- [Problem details]: Every record below should be printed again exactly, with its pictures removed.

Dataset records
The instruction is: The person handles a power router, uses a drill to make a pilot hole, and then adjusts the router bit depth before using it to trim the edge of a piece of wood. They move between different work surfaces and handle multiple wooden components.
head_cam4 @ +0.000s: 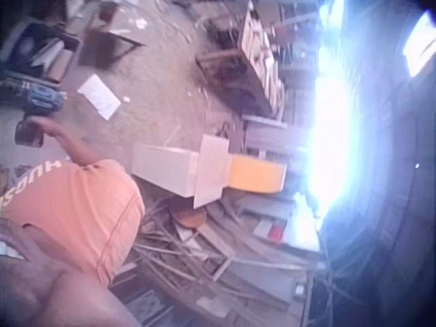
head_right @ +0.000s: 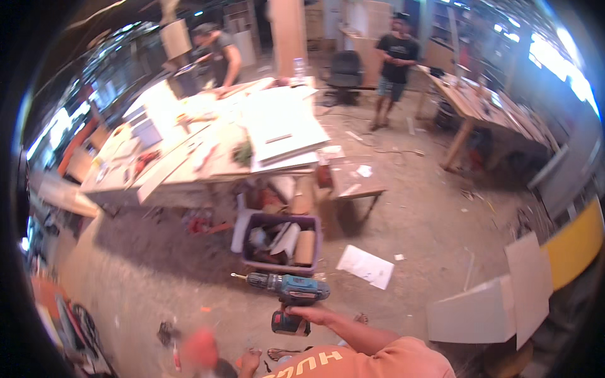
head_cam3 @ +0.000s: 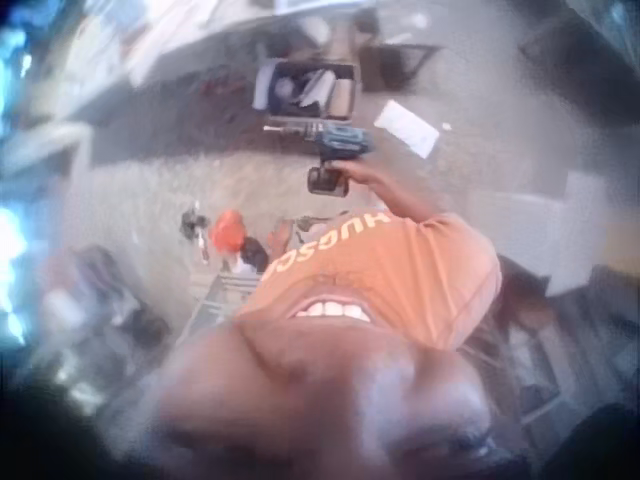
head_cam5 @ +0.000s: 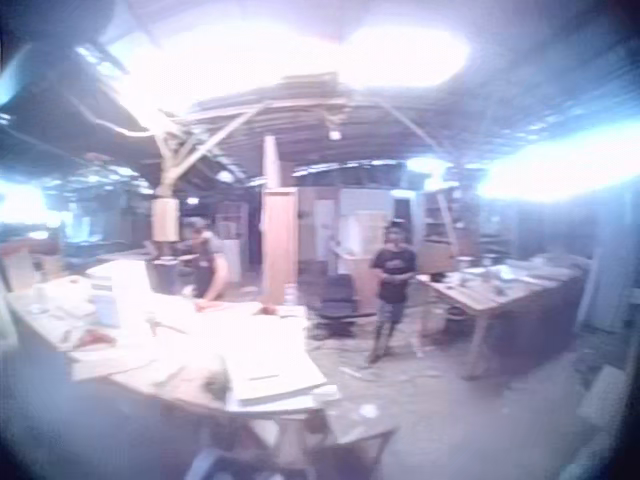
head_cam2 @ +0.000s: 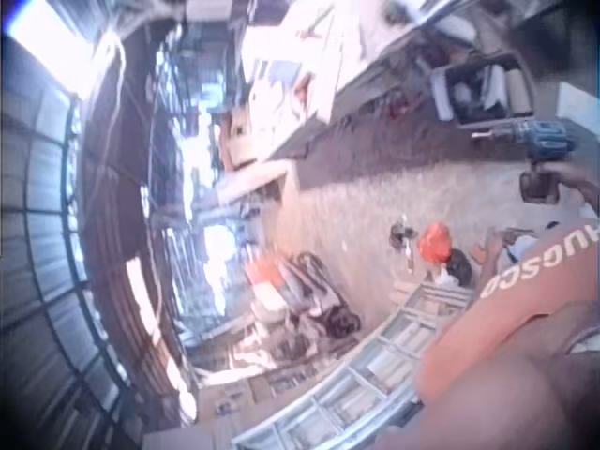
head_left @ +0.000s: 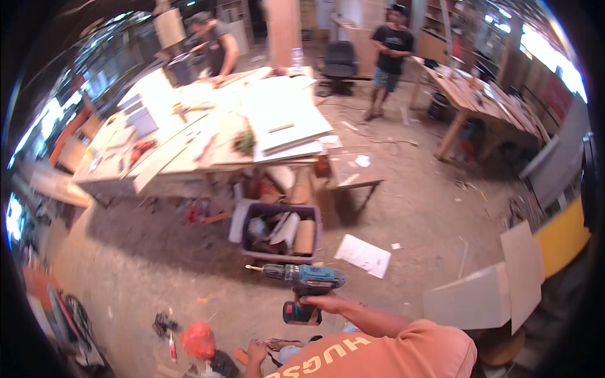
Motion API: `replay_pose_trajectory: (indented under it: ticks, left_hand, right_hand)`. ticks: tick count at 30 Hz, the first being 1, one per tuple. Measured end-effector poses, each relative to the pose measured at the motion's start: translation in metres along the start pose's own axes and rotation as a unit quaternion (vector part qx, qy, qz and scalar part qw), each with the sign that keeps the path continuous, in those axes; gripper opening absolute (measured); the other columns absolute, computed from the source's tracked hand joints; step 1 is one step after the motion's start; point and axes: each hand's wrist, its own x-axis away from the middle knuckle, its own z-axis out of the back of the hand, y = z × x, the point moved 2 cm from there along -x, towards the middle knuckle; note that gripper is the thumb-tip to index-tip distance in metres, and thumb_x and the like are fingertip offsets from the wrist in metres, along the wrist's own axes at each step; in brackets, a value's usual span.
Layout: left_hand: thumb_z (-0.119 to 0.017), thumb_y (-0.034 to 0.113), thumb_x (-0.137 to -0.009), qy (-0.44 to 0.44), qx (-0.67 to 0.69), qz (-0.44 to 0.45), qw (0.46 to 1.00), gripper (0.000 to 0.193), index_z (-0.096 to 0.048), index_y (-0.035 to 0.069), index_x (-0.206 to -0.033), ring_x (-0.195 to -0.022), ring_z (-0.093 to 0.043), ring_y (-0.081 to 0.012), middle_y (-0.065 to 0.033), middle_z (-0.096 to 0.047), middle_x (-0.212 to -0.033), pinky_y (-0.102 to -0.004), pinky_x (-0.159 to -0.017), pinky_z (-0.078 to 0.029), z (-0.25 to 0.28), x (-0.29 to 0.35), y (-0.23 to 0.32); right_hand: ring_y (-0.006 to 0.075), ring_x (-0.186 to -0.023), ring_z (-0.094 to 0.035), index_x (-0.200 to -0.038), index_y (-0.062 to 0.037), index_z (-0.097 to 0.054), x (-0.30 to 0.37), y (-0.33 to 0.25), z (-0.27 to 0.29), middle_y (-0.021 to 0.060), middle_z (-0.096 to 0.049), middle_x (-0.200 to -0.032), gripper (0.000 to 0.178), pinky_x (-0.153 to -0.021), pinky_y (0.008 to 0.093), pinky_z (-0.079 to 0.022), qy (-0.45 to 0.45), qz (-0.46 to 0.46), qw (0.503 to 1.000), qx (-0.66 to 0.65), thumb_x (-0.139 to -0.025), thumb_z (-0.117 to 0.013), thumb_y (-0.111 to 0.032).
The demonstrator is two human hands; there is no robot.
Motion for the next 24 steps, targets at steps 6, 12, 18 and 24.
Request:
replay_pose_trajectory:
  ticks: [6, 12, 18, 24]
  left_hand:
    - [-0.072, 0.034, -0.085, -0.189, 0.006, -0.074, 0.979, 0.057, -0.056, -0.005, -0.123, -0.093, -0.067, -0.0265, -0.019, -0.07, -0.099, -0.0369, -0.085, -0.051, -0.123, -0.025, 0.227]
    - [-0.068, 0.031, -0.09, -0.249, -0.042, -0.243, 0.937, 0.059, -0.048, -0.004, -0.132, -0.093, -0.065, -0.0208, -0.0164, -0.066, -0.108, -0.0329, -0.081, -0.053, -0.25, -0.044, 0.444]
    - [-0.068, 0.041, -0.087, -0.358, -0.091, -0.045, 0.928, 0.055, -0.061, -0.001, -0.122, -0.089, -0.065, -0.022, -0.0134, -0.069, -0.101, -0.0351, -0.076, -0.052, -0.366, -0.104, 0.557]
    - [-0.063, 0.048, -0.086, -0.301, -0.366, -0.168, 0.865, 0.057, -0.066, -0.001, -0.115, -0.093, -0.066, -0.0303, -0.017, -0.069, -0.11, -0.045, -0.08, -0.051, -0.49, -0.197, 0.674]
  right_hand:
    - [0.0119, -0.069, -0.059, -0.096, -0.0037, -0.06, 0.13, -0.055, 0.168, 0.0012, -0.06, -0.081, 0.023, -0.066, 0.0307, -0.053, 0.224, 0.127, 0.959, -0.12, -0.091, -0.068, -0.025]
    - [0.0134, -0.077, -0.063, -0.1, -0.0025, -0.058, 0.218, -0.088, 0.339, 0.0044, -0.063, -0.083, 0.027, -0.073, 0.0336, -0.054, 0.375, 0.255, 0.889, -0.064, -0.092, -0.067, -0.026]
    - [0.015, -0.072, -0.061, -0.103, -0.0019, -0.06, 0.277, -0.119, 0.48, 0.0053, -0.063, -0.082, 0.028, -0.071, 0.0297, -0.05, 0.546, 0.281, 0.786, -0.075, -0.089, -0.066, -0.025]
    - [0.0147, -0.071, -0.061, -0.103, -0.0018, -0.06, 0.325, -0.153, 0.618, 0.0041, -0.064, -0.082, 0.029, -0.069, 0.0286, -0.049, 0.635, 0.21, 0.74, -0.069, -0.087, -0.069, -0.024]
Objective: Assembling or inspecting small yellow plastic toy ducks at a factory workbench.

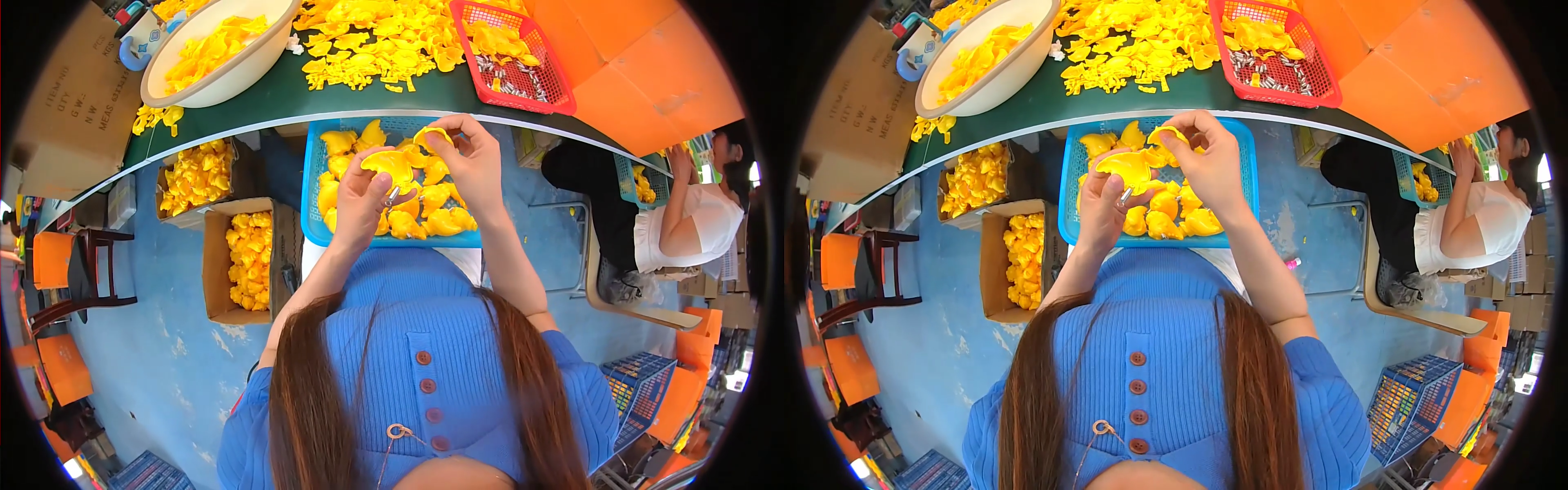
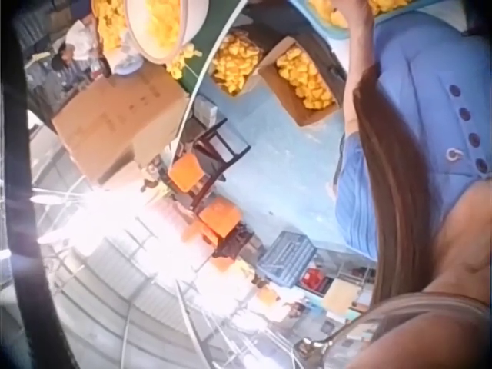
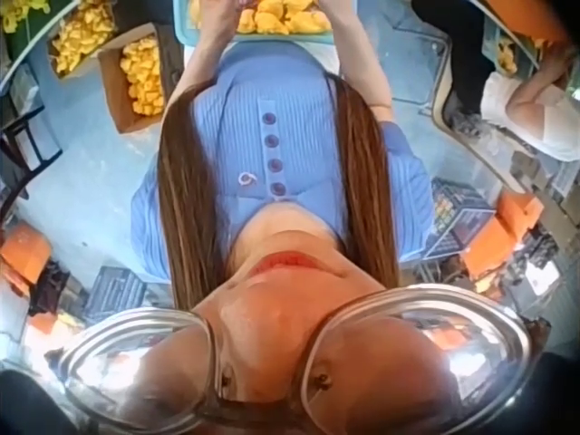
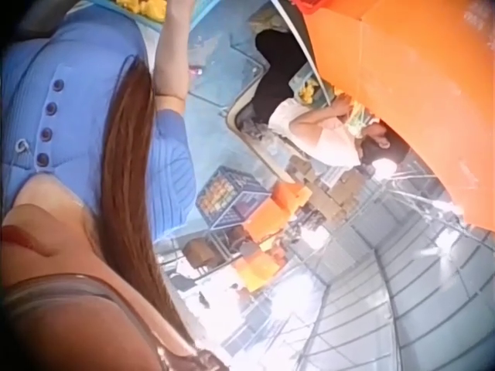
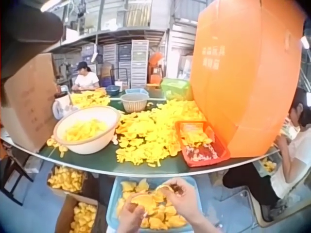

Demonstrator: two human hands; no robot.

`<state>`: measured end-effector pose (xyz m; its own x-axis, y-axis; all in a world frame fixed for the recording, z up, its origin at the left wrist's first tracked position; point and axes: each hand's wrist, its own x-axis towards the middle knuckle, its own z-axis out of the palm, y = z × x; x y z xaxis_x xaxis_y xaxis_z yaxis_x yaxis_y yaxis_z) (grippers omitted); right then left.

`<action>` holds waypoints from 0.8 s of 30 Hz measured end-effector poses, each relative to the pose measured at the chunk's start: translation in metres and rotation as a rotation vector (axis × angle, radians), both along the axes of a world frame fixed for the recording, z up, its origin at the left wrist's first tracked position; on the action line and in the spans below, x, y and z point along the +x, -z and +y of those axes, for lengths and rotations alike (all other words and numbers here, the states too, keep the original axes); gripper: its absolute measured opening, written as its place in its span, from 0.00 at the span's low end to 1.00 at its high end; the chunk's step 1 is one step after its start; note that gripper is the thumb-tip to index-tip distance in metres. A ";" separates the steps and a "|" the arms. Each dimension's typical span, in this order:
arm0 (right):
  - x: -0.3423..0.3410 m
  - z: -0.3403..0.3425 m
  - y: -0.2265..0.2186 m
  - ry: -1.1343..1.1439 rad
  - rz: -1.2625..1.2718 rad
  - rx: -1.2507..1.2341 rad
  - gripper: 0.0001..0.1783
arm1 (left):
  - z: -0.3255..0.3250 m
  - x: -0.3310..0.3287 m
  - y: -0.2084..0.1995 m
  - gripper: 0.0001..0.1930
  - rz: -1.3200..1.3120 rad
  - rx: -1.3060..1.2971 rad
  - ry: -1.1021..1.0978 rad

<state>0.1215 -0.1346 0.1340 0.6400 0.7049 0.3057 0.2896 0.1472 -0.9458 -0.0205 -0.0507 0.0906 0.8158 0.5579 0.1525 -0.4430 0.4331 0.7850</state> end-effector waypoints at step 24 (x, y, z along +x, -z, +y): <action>-0.030 -0.010 -0.001 0.200 -0.236 0.011 0.04 | -0.007 0.002 0.005 0.24 -0.009 0.232 -0.247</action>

- [Solution]:
The instruction is: The person handles a power router, uses a drill to make a pilot hole, and then adjusts the router bit depth before using it to trim the edge of a piece of wood. They move between different work surfaces and handle multiple wooden components.
head_cam4 @ +0.000s: 
head_right @ +0.000s: 
head_cam3 @ +0.000s: 
head_cam5 @ +0.000s: 
head_cam2 @ +0.000s: 
head_left @ +0.000s: 
Motion API: `replay_pose_trajectory: (indented under it: ticks, left_hand, right_hand)`. ticks: tick count at 30 Hz, the first being 1, one per tuple. Measured end-effector poses, each relative to the pose measured at the motion's start: translation in metres along the start pose's own axes and rotation as a unit quaternion (vector part qx, qy, qz and scalar part qw), each with the sign that keeps the path continuous, in those axes; gripper opening absolute (measured); the other columns absolute, computed from the source's tracked hand joints; step 1 is one step after the motion's start; point and axes: each hand's wrist, its own x-axis away from the middle knuckle, its own z-axis out of the back of the hand, y = z × x, the point moved 2 cm from there along -x, towards the middle knuckle; note that gripper is the thumb-tip to index-tip distance in metres, and thumb_x and the like are fingertip offsets from the wrist in metres, along the wrist's own axes at each step; in brackets, a value's usual span.
Layout: left_hand: thumb_z (-0.119 to 0.017), thumb_y (-0.034 to 0.113), thumb_x (-0.137 to -0.009), qy (-0.44 to 0.44), qx (-0.67 to 0.69), qz (-0.44 to 0.45), qw (0.46 to 1.00), gripper (0.000 to 0.193), index_z (-0.096 to 0.048), index_y (-0.035 to 0.069), index_x (-0.206 to -0.033), ring_x (-0.195 to -0.022), ring_z (-0.093 to 0.043), ring_y (-0.081 to 0.012), middle_y (-0.065 to 0.033), middle_z (-0.096 to 0.047), middle_x (-0.212 to -0.033), pinky_y (-0.102 to -0.004), pinky_x (-0.159 to -0.017), pinky_z (-0.078 to 0.029), z (-0.25 to 0.28), x (-0.29 to 0.35), y (-0.23 to 0.32); right_hand: ring_y (-0.006 to 0.075), ring_x (-0.186 to -0.023), ring_z (-0.094 to 0.035), index_x (-0.200 to -0.038), index_y (-0.062 to 0.037), index_z (-0.097 to 0.054), x (-0.30 to 0.37), y (-0.33 to 0.25), z (-0.27 to 0.29), middle_y (-0.021 to 0.060), middle_z (-0.096 to 0.049), middle_x (-0.200 to -0.032), gripper (0.000 to 0.178), pinky_x (-0.153 to -0.021), pinky_y (0.008 to 0.093), pinky_z (-0.079 to 0.022), qy (-0.45 to 0.45), qz (-0.46 to 0.46), qw (0.503 to 1.000), qx (-0.66 to 0.65), thumb_x (-0.139 to -0.025), thumb_z (-0.117 to 0.013), thumb_y (-0.111 to 0.032).
The demonstrator is two human hands; there is no robot.
Motion for the next 24 steps, targets at steps 6, 12, 18 and 24.
Request:
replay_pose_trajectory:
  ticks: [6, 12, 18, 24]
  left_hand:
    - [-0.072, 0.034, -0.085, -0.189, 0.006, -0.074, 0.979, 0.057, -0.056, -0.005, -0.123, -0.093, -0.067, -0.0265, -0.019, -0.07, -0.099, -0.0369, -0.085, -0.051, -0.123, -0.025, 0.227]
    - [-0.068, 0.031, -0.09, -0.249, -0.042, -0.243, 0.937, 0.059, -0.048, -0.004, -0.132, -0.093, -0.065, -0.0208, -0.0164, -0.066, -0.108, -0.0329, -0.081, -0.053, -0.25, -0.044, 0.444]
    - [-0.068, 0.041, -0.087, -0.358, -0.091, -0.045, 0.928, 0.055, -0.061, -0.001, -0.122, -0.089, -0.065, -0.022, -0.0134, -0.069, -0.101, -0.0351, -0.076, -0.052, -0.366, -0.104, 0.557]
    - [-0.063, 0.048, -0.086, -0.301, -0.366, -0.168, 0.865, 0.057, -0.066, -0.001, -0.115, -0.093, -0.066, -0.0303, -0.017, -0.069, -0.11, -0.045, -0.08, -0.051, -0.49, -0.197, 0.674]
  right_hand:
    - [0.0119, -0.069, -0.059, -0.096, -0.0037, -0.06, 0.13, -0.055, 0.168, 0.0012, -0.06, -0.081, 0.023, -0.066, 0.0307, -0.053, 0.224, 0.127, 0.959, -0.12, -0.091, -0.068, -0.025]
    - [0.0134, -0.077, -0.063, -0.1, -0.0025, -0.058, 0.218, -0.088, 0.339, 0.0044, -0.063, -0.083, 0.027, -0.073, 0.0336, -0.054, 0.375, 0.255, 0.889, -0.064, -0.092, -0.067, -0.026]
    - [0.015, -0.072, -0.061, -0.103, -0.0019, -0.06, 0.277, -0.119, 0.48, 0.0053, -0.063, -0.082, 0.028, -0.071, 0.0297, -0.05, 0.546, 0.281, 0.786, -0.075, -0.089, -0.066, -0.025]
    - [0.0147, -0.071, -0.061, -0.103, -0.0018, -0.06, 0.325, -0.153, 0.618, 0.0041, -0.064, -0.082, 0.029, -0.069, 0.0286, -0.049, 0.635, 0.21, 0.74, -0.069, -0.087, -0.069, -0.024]
Objective: Assembling or inspecting small yellow plastic toy ducks at a factory workbench.


Demonstrator: two human hands; no robot.

`<state>`: measured end-effector pose (xyz m; its own x-axis, y-axis; all in a world frame fixed for the recording, z up, its origin at the left wrist's first tracked position; point and axes: each hand's wrist, its own x-axis towards the middle knuckle, its own z-axis out of the palm, y = z × x; x y z xaxis_x xaxis_y xaxis_z yaxis_x yaxis_y yaxis_z) (grippers omitted); right then left.

`<action>` holds waypoints from 0.8 s of 30 Hz measured end-effector poses, each relative to the pose measured at the chunk's start: translation in metres and rotation as a rotation vector (axis × angle, radians), both along the axes of a world frame fixed for the recording, z up, its origin at the left wrist's first tracked position; on the action line and in the spans below, x, y and z point along the +x, -z and +y of those axes, for lengths and rotations alike (all other words and numbers here, the states too, keep the original axes); gripper: its absolute measured opening, written as its place in its span, from 0.00 at the span's low end to 1.00 at its high end; the chunk's step 1 is one step after its start; note that gripper is the thumb-tip to index-tip distance in metres. A ";" separates the steps and a "|" the arms. Each dimension's typical span, in this order:
arm0 (right):
  - x: -0.3423..0.3410 m
  - z: -0.3403..0.3425 m
  - y: -0.2265..0.2186 m
  - ry: -1.1343..1.1439 rad
  - rz: -1.2625..1.2718 rad
  - rx: -1.2507..1.2341 rad
  - gripper: 0.0001..0.1783
arm1 (left):
  - z: -0.3255..0.3250 m
  - x: -0.3310..0.3287 m
  - y: -0.2084..0.1995 m
  - gripper: 0.0001..0.1930
  - rz: -1.3200..1.3120 rad
  - rx: -1.3060..1.2971 rad
  - ry: -1.1021..1.0978 rad

<state>0.1215 -0.1346 0.1340 0.6400 0.7049 0.3057 0.2896 0.1472 -0.9458 -0.0205 -0.0507 0.0906 0.8158 0.5579 0.1525 -0.4430 0.4331 0.7850</state> end-effector waypoints at step 24 (x, y, z along +x, -z, +y): <action>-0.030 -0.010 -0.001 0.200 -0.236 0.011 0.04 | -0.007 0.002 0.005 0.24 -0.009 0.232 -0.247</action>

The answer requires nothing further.